Even if Starke is exaggerating the benefits by a factor of five or six, the economic logic of moving towards a more mobile, geographically flexible workforce is still compelling. The United States is on the verge of a workplace revolution. State-level policy makers don`t understand it yet, but they face a critical choice: Continue the unsustainable tax-and-build transportation strategy of the past half century, or deploy public resources to accelerate the shift to the workplace model of the future. AgilQuest provides a key piece of the workplace revolution. Their OnBoard® Workplace Management Solution enables companies to downsize their office space requirements by shifting employees from dedicated offices to shared offices. OnBoard is way beyond the concept stage – blue chip clients from Hewlett-Packard to DeLoitte & Touche are already using the Network of Space to save millions of dollars a year.

The typical office, says Vivadelli, is 50 percent to 70 percent empty at any given moment – so many people are out on sales calls, service calls, corporate travel or vacation that they spend only a fraction of their time in their offices. Nationally, he guesstimates, the American economy is wasting $300 billion to $400 billion annually in excess commercial real estate. “Literally trillions of dollars of assets are sitting there underutilized.”

AgilQuest software allows companies to shift to a “hoteling” arrangement in which employees utilize office space when they need it. Vivadelli`s software allows people to book space in any corporate facility, quickly transfer their office phone number to that location and even reserve nearby meeting rooms. As long as e-mail and other documents reside on the corporate network, the only thing people miss is the family portrait on the desk!

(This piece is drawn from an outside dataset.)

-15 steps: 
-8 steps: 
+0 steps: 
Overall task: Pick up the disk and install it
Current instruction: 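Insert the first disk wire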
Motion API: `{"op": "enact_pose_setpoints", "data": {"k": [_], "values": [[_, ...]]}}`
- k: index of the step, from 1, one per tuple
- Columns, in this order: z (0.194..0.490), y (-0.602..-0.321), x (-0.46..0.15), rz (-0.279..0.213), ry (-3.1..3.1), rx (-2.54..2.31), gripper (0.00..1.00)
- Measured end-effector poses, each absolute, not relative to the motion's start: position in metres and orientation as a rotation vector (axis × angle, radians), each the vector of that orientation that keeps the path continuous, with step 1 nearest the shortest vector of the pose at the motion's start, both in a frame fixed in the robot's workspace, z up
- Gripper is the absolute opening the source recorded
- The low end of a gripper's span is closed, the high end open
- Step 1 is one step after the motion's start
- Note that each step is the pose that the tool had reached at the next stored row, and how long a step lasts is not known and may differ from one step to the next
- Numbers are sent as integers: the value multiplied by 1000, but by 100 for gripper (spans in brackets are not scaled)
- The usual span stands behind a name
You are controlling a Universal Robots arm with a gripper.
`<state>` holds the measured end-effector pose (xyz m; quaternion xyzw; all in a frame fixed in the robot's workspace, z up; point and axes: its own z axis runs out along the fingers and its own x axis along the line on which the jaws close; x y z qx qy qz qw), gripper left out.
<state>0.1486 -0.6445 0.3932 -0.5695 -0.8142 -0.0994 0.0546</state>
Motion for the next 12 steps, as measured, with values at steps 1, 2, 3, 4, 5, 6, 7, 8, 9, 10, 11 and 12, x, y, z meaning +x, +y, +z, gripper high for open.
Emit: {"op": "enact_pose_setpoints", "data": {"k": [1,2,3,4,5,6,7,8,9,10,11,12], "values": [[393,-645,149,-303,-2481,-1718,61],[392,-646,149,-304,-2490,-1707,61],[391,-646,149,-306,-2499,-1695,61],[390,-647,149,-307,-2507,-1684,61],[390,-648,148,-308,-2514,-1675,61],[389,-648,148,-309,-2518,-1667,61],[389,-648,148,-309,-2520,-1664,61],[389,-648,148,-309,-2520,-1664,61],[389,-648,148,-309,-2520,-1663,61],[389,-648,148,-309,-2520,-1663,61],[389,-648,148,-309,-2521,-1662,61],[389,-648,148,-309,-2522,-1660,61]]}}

It’s a small step from downsizing an office facility through hoteling to distributing office space around a metropolitan area and moving quarters closer to where employees work or interact with their customers. AgilQuest’s technology provides unprecedented flexibility: People can work near home, clients or co-workers as the demands of business productivity dictate.

Starke and Vivadelli cite one other benefit to the Network of Space. The terrorist attacks on 9/11 demonstrated the vulnerability of highly concentrated business operations. The imperative of business continuity suggests that government and businesses – especially those near high-profile targets like New York and Washington, D.C. – should decentralize their offices and adopt the capability to reconfigure their workforces at home or in satellite offices should disaster strike.

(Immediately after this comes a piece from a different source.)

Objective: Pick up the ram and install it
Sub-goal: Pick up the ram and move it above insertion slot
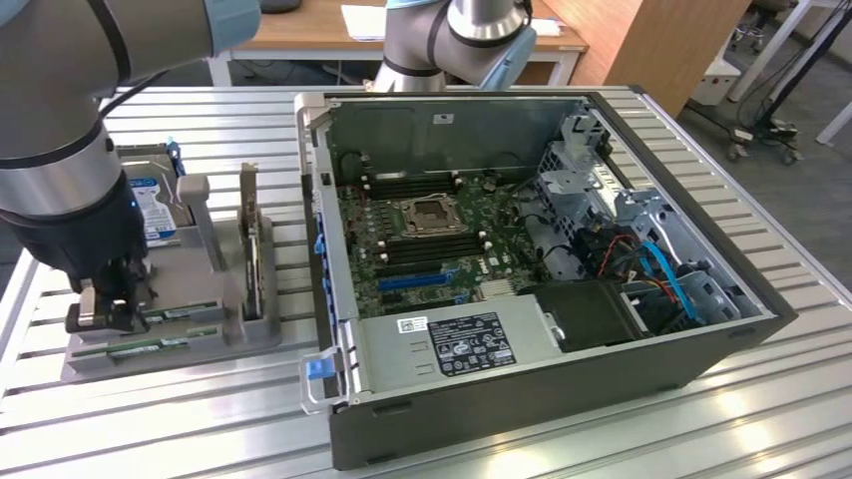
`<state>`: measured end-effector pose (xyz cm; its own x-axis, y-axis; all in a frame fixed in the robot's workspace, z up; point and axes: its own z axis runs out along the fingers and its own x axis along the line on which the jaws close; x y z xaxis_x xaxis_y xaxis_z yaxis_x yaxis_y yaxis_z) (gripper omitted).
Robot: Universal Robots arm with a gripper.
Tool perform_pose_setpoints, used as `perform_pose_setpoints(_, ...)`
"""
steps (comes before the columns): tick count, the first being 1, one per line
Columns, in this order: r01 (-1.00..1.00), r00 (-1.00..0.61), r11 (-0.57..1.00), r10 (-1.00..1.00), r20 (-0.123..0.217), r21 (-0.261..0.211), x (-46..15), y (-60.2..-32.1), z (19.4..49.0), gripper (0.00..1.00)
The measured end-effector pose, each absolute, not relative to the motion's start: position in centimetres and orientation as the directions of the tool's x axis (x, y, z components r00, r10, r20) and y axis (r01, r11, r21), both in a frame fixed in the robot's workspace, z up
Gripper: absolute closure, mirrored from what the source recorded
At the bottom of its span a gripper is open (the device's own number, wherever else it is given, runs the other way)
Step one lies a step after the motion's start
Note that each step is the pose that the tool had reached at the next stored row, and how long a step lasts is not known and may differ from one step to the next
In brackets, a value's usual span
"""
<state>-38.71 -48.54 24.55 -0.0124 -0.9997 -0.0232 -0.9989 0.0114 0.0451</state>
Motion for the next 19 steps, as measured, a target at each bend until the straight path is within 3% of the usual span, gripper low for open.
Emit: perform_pose_setpoints(19,-0.999,-0.012,0.011,-1.000,-0.023,0.045,-38.7,-48.6,22.5,0.58)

The major barrier to radical change is workplace culture. Many executives believe they can’t manage employees they can’t physically see. There`s still a lot to learn, Starke concedes. “You have to increase the maturity and sophistication of your processes. You have to have performance measures, communications processes, collaboration tools.” But attitudes are changing as the pioneers show how mobile work can be managed.

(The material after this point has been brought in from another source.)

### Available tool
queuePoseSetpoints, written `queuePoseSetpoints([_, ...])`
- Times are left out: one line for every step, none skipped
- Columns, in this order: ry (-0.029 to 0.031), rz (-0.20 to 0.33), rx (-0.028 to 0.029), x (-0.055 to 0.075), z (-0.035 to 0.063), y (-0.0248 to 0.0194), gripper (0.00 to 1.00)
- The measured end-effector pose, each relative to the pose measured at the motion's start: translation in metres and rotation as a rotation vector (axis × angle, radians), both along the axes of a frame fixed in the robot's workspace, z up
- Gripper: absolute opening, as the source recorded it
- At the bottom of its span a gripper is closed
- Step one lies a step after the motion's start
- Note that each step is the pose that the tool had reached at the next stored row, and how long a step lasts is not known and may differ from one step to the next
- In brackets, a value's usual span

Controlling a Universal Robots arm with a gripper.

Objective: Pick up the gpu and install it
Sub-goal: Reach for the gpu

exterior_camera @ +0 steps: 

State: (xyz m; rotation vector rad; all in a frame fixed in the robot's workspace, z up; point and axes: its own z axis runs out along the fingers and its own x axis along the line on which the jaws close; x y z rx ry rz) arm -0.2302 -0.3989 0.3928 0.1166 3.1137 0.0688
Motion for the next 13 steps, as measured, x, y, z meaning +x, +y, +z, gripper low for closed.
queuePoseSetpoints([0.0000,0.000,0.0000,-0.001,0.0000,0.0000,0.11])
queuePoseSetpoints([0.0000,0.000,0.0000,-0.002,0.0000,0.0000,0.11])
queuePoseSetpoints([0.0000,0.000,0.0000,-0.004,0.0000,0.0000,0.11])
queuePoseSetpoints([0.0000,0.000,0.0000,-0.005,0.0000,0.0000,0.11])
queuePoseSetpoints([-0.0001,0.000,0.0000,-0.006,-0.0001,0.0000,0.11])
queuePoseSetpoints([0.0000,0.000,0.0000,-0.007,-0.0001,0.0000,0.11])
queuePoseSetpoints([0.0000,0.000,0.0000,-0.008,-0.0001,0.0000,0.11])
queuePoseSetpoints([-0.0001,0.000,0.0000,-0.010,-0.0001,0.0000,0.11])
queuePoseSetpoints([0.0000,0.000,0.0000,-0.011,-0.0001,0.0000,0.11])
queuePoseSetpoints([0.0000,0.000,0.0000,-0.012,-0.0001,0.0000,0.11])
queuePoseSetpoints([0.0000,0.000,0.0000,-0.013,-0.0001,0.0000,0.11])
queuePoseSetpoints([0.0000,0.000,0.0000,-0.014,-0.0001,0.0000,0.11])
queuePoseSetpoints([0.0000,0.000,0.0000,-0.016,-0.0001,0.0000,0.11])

Until those attitudes change, AgilQuest, the Telework Consortium and their allies will continue making the business case for mobile work by conducting research studies, lobbying for broadband deployment, sponsoring pilot projects and disseminating best business practices. A case in point is the Open Standards Consortium for Real Estate where Vivadelli chairs the Standards and Planning Metrics Workgroup (see related article.)

“People are beginning to get it,” says Vivadelli. “There’s nothing like gasoline selling at over $2 a gallon to concentrate peoples’ minds on the costs of commuting. Once they question the way it’s always been done, they awaken to the potential for boosting labor productivity and cutting the cost of real estate overhead. The next workplace revolution is upon us.”